**TASK PROMPT**
How many lines in the records below contain "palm"? Reply with the number alone.

**DATASET EXCERPTS**
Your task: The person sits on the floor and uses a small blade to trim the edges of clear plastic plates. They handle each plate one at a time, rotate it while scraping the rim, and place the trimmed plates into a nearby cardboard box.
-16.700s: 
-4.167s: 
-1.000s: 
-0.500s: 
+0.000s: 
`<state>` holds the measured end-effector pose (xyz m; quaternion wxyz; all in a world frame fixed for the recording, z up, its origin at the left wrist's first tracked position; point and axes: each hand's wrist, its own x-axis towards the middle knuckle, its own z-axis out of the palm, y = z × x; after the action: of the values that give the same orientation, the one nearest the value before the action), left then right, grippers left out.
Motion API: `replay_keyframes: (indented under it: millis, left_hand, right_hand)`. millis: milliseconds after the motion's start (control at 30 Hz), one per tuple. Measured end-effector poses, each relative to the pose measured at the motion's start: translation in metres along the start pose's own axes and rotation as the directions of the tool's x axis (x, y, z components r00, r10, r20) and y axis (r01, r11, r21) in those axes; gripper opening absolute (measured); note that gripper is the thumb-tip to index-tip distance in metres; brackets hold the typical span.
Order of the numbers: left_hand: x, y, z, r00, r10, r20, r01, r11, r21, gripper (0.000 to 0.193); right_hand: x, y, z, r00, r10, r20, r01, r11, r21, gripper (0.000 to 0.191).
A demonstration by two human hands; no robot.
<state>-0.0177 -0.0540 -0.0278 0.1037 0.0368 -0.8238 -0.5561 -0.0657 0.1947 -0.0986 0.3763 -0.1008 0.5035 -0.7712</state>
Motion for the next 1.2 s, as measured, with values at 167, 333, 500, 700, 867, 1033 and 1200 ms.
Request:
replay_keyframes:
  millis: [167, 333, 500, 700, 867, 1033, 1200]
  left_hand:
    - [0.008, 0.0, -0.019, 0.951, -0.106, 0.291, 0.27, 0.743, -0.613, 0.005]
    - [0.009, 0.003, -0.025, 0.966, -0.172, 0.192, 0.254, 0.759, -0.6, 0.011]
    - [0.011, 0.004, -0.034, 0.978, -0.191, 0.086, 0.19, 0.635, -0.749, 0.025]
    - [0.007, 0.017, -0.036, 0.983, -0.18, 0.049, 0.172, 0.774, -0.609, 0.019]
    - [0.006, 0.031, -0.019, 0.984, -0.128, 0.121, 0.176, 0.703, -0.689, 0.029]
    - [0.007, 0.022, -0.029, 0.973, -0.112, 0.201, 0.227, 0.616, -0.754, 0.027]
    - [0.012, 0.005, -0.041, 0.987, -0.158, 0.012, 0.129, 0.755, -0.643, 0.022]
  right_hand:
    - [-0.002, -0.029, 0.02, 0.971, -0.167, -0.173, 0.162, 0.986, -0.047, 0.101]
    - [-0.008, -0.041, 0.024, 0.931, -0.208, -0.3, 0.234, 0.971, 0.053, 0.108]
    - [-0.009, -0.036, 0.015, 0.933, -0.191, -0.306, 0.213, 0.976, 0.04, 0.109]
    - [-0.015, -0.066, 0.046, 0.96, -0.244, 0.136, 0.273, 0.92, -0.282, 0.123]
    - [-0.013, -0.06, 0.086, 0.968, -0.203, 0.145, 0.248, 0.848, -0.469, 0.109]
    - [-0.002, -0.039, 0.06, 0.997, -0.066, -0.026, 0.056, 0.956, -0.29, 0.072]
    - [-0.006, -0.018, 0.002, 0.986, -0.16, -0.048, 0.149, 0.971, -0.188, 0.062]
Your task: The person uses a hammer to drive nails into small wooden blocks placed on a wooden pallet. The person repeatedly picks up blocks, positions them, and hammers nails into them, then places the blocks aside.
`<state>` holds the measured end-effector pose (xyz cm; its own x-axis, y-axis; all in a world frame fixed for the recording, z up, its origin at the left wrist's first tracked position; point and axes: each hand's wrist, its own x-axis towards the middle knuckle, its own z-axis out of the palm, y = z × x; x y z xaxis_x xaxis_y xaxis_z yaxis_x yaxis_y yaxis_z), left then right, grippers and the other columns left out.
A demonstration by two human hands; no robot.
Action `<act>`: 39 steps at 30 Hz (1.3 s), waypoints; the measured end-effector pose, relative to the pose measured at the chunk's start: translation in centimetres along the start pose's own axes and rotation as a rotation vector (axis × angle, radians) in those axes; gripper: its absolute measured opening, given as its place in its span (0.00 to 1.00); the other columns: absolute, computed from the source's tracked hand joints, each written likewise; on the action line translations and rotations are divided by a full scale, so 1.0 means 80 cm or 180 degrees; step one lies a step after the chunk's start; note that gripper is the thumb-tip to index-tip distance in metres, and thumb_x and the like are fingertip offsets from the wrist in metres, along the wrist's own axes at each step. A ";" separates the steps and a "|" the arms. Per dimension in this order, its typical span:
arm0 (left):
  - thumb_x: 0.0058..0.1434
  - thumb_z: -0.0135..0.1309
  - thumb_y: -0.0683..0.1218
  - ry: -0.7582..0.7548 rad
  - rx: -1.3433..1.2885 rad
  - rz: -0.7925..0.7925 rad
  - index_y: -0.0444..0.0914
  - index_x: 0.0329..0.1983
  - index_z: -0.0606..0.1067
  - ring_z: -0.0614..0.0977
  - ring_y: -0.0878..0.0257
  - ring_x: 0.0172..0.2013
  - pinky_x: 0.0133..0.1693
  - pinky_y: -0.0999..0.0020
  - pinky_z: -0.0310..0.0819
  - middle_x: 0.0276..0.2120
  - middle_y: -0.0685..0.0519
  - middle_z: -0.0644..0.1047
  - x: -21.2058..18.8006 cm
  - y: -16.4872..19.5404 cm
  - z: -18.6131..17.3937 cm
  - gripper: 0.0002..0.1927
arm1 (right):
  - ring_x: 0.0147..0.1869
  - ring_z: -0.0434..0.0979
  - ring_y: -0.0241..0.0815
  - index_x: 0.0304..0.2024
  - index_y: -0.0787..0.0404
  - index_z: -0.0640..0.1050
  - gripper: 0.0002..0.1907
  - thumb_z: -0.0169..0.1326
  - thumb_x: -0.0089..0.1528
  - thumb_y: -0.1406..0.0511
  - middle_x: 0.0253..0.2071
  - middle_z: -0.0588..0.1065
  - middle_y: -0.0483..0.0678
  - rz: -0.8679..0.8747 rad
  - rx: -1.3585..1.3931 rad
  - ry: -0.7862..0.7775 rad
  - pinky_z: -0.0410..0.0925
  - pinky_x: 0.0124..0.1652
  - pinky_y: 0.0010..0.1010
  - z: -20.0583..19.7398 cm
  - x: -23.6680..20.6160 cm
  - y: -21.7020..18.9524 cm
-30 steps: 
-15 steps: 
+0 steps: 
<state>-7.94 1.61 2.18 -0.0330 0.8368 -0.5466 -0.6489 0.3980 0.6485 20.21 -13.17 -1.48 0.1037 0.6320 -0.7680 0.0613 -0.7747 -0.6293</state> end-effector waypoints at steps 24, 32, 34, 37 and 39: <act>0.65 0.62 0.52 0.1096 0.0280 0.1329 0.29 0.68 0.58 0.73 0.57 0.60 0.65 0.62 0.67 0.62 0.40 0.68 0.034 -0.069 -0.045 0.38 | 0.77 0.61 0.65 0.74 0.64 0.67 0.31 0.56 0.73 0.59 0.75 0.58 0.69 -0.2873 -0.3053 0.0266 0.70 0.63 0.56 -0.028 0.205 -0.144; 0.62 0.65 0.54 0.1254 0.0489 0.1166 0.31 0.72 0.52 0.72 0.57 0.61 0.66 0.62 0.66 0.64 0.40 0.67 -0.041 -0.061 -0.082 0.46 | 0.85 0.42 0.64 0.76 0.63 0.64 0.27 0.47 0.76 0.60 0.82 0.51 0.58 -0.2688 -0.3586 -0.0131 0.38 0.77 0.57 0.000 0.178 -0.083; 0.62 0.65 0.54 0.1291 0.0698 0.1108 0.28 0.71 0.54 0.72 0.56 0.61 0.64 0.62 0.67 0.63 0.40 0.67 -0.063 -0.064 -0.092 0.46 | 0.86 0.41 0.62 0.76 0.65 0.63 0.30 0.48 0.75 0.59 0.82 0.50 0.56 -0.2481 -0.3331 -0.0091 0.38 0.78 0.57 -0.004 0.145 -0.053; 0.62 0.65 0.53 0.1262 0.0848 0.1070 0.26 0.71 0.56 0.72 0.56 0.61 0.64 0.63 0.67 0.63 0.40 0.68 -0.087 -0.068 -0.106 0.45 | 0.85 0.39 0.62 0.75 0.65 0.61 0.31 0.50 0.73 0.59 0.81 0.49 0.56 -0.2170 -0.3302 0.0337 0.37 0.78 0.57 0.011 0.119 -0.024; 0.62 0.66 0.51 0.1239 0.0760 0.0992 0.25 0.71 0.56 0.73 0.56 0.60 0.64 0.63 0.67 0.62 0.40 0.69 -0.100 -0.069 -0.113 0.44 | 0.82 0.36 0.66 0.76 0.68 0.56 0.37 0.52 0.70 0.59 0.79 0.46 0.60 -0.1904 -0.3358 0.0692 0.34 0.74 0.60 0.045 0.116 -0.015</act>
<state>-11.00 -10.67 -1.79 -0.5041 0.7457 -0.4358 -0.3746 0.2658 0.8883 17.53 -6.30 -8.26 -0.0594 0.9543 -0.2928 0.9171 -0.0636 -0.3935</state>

**RESPONSE TO THE EXERCISE**
2